To understand the story behind this script - read my story on Medium
This script aims to support humans in filling due diligence survey. For each question from the survey, it looks for the best corresponding question in a DB. It leverages basic NLP paradigms like "lemming" and "tokenization".
The script uses console user input to trigger functionalities like changing the question manually or looking for the right answer using keywords. The script relies on CSV file which need to be deployed in the same folder as the script.
Please note that the script has been developed for Windows and has not been tested on other platforms.
- main.py - the core module
- cosine.py - where comparison is processed using NLP paradigms
- fileprocessing.py - manage IO
Those are mandatory files and must be encoded in UTF8 (in case you are on windows)
- config.json - where key variables are stored - the idea is to make the script improvable, e.g. by adding new stopwords
- db.csv - ['question','answer'] - the DB with all existing questions and answers
- questions.csv - ['question'] - the survey containing all questions
- output.csv - [id, question, ratio, db.question, db.answer] - the output generated, the ratio is the success ratio (is set to 1 in case the element has been manually set)

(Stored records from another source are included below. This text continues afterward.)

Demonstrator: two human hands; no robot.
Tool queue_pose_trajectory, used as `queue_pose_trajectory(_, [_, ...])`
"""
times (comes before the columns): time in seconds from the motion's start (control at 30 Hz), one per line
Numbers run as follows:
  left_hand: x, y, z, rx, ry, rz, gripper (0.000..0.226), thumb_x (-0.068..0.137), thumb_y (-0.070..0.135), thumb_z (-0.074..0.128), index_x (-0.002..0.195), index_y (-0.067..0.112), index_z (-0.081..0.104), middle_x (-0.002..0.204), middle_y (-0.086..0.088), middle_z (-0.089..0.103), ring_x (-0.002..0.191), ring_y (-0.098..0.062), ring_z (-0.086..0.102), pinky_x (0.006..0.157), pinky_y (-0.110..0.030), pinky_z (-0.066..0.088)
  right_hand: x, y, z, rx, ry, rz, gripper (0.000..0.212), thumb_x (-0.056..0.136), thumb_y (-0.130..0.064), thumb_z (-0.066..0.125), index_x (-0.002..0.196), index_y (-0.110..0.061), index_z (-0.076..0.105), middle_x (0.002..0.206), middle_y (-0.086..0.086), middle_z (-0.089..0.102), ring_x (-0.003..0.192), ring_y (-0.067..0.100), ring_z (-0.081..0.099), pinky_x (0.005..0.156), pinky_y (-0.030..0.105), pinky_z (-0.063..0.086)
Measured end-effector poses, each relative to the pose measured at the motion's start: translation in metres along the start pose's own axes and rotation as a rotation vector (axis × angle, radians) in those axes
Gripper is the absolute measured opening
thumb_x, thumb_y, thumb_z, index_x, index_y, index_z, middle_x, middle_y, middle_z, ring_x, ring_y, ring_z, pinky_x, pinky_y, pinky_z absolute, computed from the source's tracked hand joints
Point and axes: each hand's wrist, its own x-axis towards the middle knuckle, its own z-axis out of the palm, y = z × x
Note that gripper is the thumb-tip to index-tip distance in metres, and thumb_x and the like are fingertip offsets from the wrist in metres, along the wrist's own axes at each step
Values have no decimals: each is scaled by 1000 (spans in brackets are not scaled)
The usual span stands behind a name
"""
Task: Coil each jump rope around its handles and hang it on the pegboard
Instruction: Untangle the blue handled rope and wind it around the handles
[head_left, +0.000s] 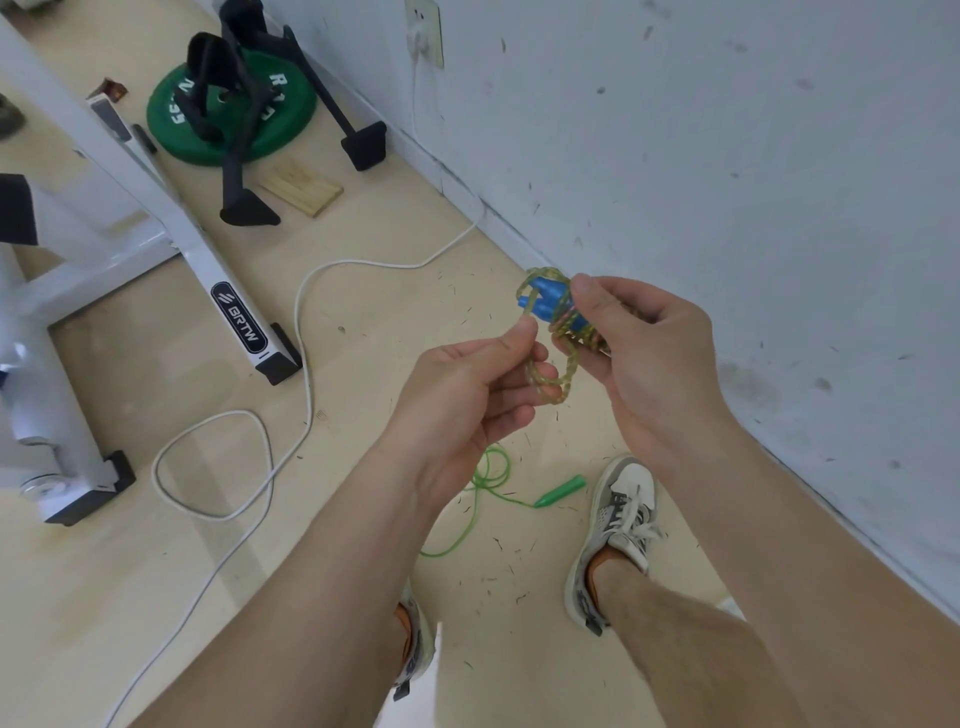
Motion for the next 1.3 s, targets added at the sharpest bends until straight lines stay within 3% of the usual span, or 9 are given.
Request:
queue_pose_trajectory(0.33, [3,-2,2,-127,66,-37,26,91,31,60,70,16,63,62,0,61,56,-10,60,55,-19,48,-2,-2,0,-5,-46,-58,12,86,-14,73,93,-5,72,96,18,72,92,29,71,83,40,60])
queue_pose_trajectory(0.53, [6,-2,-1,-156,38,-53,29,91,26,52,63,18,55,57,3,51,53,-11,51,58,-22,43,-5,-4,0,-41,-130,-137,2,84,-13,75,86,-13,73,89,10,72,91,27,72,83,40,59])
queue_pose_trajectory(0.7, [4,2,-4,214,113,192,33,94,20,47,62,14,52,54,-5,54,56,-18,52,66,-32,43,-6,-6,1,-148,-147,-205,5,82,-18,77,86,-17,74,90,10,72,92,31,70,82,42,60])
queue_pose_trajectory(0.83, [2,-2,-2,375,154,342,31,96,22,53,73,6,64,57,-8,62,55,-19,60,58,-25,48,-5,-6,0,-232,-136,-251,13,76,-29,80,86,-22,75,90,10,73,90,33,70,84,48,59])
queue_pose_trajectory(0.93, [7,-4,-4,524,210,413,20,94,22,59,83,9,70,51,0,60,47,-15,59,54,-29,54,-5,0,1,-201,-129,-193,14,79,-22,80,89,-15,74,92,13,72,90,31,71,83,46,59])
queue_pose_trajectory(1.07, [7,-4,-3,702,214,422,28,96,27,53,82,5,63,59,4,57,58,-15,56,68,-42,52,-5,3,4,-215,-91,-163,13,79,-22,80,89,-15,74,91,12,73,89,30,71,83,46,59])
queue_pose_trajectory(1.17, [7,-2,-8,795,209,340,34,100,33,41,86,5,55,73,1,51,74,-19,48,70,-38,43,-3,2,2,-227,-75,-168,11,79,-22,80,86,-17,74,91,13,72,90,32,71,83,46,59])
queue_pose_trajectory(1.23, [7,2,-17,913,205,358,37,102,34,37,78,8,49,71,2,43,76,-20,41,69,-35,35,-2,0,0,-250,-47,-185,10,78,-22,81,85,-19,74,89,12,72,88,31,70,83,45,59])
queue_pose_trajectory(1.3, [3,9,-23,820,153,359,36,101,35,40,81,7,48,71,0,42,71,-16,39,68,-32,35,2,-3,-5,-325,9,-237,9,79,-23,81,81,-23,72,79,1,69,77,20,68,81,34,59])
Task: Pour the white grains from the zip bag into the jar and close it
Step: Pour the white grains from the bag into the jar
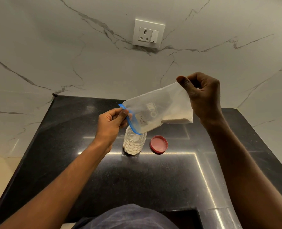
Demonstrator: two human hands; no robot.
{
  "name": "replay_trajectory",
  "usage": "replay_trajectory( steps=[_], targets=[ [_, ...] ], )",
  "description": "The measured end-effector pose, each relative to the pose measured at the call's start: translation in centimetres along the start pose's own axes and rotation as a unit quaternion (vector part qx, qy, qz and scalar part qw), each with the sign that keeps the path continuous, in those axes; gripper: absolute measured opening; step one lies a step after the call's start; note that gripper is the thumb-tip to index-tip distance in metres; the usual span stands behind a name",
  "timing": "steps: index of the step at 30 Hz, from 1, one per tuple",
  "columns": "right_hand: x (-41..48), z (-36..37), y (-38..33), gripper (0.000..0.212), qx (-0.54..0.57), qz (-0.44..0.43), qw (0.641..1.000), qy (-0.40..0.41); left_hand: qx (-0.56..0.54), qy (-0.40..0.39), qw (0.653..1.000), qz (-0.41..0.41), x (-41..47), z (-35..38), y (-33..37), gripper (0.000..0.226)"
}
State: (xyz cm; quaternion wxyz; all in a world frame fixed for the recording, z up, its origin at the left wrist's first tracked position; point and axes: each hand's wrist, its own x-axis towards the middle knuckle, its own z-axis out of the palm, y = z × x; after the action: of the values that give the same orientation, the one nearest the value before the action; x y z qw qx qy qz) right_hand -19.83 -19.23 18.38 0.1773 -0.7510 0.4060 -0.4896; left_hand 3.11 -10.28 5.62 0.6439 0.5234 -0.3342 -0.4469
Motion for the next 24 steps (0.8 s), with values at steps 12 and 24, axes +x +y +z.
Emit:
replay_trajectory(
  steps=[12, 24],
  targets=[
    [-0.07, 0.14, 0.02, 0.026, 0.005, 0.001, 1.0, -0.011, 0.0, 0.004, 1.0, 0.0, -0.02, -0.16, -0.16, 0.014],
    [0.09, 0.01, -0.09, 0.022, 0.019, 0.005, 0.999, -0.04, -0.013, 0.018, 1.0, -0.001, 0.34, -0.31, -0.72, 0.018]
  ],
)
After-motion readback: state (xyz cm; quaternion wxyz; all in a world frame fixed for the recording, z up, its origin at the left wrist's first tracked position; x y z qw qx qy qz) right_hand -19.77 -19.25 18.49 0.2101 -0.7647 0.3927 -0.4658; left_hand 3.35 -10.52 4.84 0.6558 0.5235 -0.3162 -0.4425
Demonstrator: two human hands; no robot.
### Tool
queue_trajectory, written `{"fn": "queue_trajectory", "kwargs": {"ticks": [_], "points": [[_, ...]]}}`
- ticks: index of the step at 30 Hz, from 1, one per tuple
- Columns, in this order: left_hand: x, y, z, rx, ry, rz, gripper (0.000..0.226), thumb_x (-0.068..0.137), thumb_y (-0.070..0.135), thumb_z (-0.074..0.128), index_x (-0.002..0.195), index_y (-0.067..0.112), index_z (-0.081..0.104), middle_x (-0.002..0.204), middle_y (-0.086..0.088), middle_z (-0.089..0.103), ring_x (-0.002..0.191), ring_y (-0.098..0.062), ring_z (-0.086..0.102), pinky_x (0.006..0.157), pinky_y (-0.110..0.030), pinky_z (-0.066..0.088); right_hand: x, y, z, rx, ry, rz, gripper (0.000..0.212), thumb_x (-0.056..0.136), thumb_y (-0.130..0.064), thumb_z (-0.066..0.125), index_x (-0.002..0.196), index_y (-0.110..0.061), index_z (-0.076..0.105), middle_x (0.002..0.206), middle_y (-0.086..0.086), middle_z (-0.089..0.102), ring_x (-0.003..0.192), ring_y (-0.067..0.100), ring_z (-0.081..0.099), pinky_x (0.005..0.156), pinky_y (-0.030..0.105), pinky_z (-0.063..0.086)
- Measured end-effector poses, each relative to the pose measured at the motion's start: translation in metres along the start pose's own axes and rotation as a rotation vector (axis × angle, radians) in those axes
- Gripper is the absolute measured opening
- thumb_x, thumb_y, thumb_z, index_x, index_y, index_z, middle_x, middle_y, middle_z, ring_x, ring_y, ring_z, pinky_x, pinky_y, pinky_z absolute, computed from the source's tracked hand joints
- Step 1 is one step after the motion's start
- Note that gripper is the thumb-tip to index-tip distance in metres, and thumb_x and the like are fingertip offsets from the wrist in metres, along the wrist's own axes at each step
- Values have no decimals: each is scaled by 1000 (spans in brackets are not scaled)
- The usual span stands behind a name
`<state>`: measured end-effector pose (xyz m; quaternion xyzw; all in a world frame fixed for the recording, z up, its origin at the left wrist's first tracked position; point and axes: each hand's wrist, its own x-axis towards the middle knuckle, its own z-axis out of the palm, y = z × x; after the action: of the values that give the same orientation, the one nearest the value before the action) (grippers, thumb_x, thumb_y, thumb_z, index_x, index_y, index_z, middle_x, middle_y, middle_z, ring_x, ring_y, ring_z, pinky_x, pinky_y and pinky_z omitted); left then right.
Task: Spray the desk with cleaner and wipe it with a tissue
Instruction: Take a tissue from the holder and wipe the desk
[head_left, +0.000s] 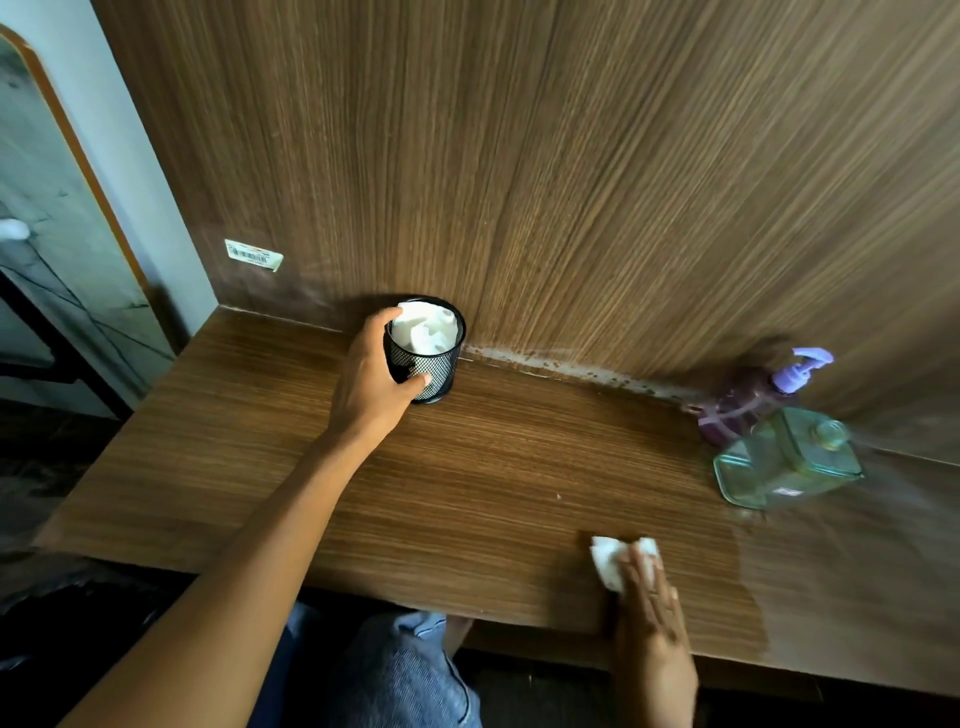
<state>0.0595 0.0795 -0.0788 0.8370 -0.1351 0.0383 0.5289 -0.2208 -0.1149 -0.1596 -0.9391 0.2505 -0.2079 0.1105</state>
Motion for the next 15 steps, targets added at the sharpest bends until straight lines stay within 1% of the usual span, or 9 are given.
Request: {"fn": "queue_trajectory", "kwargs": {"ticks": [1, 2, 3, 5, 7, 8, 10, 13, 15], "points": [[-3, 2, 1, 11, -6, 1, 75, 68, 5, 77, 131, 19, 38, 139, -3, 44, 124, -26, 46, 101, -44, 43, -1, 0, -2, -14, 49, 131, 46, 83, -4, 33, 121, -6, 58, 126, 25, 58, 120, 37, 54, 96, 46, 45], [-5, 2, 2, 16, -10, 3, 75, 69, 4, 76, 131, 19, 38, 140, -5, 42, 125, -27, 45, 101, -45, 43, -2, -8, 1, -16, 78, 221, 45, 82, -5, 31, 115, 0, 62, 121, 27, 61, 114, 44, 57, 92, 50, 47], [-6, 2, 3, 14, -11, 6, 75, 69, 4, 75, 132, 18, 38, 140, -6, 41, 125, -28, 44, 102, -46, 42, -3, -18, 6, -23, 108, 243, 45, 81, -6, 31, 110, 3, 64, 117, 29, 62, 109, 48, 58, 92, 48, 46], [-7, 2, 5, -7, -1, 8, 74, 70, 2, 74, 133, 16, 37, 141, -7, 40, 127, -29, 43, 104, -46, 41, -8, -47, 20, -40, 127, 202, 44, 79, -3, 32, 105, 4, 67, 114, 27, 64, 105, 47, 60, 97, 41, 35], [-8, 2, 7, -16, 9, 3, 75, 70, 0, 73, 133, 14, 36, 142, -8, 39, 129, -28, 41, 106, -46, 39, -6, -78, 31, -27, 84, 101, 46, 78, -1, 33, 108, 2, 66, 119, 22, 64, 114, 38, 58, 106, 31, 26], [-8, 2, 8, -17, 13, 4, 75, 70, -1, 73, 133, 14, 36, 143, -9, 39, 130, -28, 40, 107, -46, 38, -3, -91, 33, -8, 48, 80, 47, 78, -1, 34, 112, 1, 65, 123, 19, 62, 121, 33, 54, 109, 28, 21], [-9, 1, 10, -19, 21, 12, 75, 70, -2, 72, 134, 12, 36, 142, -10, 40, 131, -27, 39, 107, -46, 38, 5, -108, 37, -1, -22, 71, 48, 79, -1, 35, 119, 0, 61, 129, 15, 59, 129, 29, 45, 111, 28, 14], [-9, 1, 10, -14, 27, 3, 75, 72, -2, 70, 135, 13, 33, 142, -11, 39, 131, -27, 38, 108, -42, 37, 14, -111, 37, -25, -80, 38, 51, 79, -1, 34, 125, -2, 57, 134, 15, 55, 128, 31, 46, 112, 30, 12], [-11, 3, 9, -26, 31, -46, 74, 75, 0, 68, 136, 15, 30, 143, -12, 38, 130, -27, 39, 104, -35, 38, 14, -103, 36, -49, -84, -51, 53, 78, -1, 34, 127, -2, 55, 136, 15, 53, 129, 30, 44, 112, 30, 12]]}}
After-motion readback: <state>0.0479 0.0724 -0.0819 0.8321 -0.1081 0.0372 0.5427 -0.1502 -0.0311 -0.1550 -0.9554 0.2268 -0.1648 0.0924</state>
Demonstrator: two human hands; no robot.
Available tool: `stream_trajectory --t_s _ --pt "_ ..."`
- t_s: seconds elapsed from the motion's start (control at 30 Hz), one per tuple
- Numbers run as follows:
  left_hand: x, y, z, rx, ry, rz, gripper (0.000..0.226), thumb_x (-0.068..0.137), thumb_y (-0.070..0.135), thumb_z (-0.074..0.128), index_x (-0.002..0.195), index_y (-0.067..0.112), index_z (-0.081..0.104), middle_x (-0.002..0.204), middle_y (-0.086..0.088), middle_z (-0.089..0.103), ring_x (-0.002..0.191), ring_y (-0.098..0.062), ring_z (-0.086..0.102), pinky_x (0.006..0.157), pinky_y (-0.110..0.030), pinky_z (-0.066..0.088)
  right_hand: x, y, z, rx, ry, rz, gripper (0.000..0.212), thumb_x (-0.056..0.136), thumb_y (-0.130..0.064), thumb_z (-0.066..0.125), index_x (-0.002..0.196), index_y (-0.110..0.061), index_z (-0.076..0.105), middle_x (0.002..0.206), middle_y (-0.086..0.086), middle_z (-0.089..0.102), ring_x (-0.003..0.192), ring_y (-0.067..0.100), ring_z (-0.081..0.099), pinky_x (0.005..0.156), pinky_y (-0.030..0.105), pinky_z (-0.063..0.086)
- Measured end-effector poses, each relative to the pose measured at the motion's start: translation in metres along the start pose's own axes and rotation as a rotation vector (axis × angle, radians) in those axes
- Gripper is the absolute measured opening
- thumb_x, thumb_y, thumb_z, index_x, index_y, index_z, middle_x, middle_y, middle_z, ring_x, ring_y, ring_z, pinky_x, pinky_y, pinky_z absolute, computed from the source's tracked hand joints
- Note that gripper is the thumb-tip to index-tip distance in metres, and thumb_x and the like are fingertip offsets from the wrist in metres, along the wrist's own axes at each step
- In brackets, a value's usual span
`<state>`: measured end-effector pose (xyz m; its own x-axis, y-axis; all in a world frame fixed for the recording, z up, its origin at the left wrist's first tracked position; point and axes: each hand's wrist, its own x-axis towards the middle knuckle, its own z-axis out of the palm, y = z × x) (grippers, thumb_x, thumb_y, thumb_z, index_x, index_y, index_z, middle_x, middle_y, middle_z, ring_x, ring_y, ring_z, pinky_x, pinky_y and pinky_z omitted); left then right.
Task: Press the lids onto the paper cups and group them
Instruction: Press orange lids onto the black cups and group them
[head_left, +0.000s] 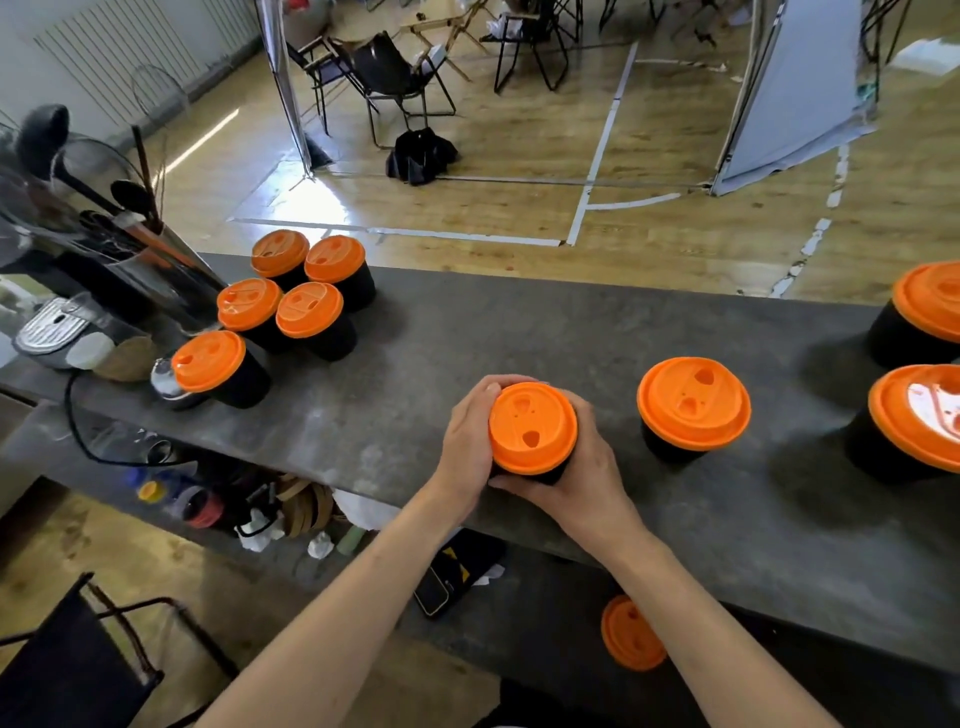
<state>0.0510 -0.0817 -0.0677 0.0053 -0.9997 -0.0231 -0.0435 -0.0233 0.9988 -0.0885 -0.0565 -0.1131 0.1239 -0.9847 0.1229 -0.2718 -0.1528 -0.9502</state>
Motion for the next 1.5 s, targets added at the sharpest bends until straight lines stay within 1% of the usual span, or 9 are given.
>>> stream_trajectory --t_s 0.1,0.27,0.53,0.63,0.83,1.03,1.13,1.33,1.5 --pt "0.012 0.010 -0.006 0.052 -0.107 -0.050 0.041 0.101 0.033 0.038 0.108 0.013 0.074 0.122 0.002 0.074 0.113 -0.011 0.068 0.095 -0.019 0.049 0.000 -0.001 0.000 -0.032 0.002 0.018 0.096 0.061 -0.035 0.101 0.132 -0.036 0.037 0.126 -0.020 0.053 0.117 -0.010 0.048 0.093 -0.003 0.034" --pt "0.030 0.024 -0.013 0.091 -0.317 -0.104 0.044 0.110 0.016 0.032 0.112 0.005 0.075 0.125 0.003 0.074 0.119 -0.010 0.066 0.098 -0.014 0.046 0.002 0.000 -0.001 -0.089 0.035 -0.022 0.085 0.067 -0.028 0.099 0.132 -0.030 0.045 0.125 -0.012 0.056 0.118 -0.017 0.047 0.096 0.001 0.034" --pt "-0.008 -0.006 0.009 -0.043 0.289 -0.048 0.038 0.109 0.019 0.035 0.102 0.013 0.072 0.094 0.008 0.075 0.089 0.000 0.068 0.075 -0.011 0.048 0.001 0.002 0.009 -0.205 0.094 -0.010 0.084 0.069 -0.034 0.096 0.119 -0.063 0.034 0.122 -0.033 0.048 0.115 -0.022 0.047 0.091 -0.001 0.035" --pt "0.005 -0.005 0.001 -0.072 0.183 -0.069 0.036 0.109 0.013 0.037 0.102 0.012 0.072 0.099 0.004 0.075 0.094 -0.003 0.068 0.081 -0.016 0.050 0.002 0.003 0.007 -0.226 0.088 0.023 0.084 0.069 -0.039 0.094 0.122 -0.067 0.035 0.123 -0.033 0.050 0.116 -0.020 0.049 0.092 -0.001 0.035" --pt "0.039 0.003 -0.030 -0.072 -0.348 0.013 0.040 0.109 0.006 0.032 0.117 -0.005 0.070 0.119 -0.014 0.074 0.108 -0.017 0.070 0.093 -0.022 0.051 0.003 0.003 0.006 -0.241 0.052 0.034 0.077 0.069 -0.040 0.089 0.125 -0.060 0.040 0.126 -0.020 0.057 0.121 -0.010 0.051 0.096 0.002 0.036" --pt "0.024 -0.006 -0.011 -0.224 -0.133 0.005 0.043 0.101 0.023 0.038 0.110 -0.001 0.073 0.112 -0.012 0.077 0.102 -0.021 0.071 0.089 -0.027 0.052 0.003 0.000 0.006 -0.209 0.064 0.045 0.089 0.068 -0.032 0.092 0.137 -0.053 0.039 0.134 -0.027 0.055 0.127 -0.012 0.050 0.099 0.002 0.036" --pt "0.013 -0.011 -0.003 -0.180 -0.051 0.068 0.043 0.102 0.023 0.036 0.108 0.004 0.073 0.108 -0.009 0.077 0.103 -0.022 0.071 0.089 -0.027 0.054 0.003 -0.001 0.007 -0.170 0.065 0.051 0.092 0.064 -0.052 0.093 0.142 -0.042 0.045 0.134 -0.034 0.055 0.128 -0.011 0.052 0.100 0.004 0.038" --pt "0.038 -0.001 -0.023 -0.104 -0.374 -0.067 0.034 0.108 0.019 0.045 0.116 0.002 0.073 0.115 -0.001 0.077 0.103 -0.007 0.071 0.086 -0.014 0.050 0.003 -0.004 0.006 -0.181 0.101 0.052 0.082 0.064 -0.047 0.092 0.132 -0.050 0.047 0.129 -0.037 0.057 0.124 -0.010 0.055 0.099 0.004 0.039" --pt "0.044 -0.001 -0.034 -0.129 -0.461 -0.095 0.034 0.107 0.024 0.048 0.121 0.006 0.073 0.122 -0.006 0.075 0.113 -0.017 0.069 0.097 -0.024 0.051 0.003 -0.006 0.004 -0.186 0.085 0.043 0.085 0.063 -0.048 0.094 0.131 -0.061 0.044 0.131 -0.035 0.058 0.126 -0.007 0.055 0.102 0.006 0.039"
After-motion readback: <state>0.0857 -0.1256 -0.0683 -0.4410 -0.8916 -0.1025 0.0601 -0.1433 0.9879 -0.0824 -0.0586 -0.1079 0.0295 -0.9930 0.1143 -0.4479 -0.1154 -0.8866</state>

- main.initial_run() - a fully automated search - based on the questions (questions.csv) it will look for the best suitable corrsponding question in the DB and create the output (output.csv)
- main.manual_run(question) - is used to look for a question which has been manually input
- main.work_on_result() - based on percentiles the user can improve the search for a dedicated set of questions, e.g. all questions which don't match a minimal success ratio of 0.2. Then the user can improve the search for a given question using different options: (a) look for 5 different alternatives, (b) enter a question manually, e.g. to change the wording and (c) look for an answer using cumulative keywords. Once the user finds an acceptable answer the output is modified and the success ratio is set to the maximum.
- cfg_data - created from the configuration file - contains all configuration variables
- list_q - list of questions extracted from questions.csv
- list_db - the DB extracted from db.csv
Note that the output is systematically updated and can be used out of the shell once produced - in case the script should be killed the output is never lost. The script can be started again without lost.
- Start the script using python3 ".\main.py"
- Choose the comparison model you want to use (see change 002 below) - for specific textual information or in case the English is poor, we recommend using (1)
- Choose if you want to run the script for all questions or improve the questions manually (or both)
- If you choose to improve the result
- Enter the threshold (minimal success ratio) - all questions under the threashold will be selected
- Identify the question you want to work on using an ID
- Choose the option a, b or c (see above)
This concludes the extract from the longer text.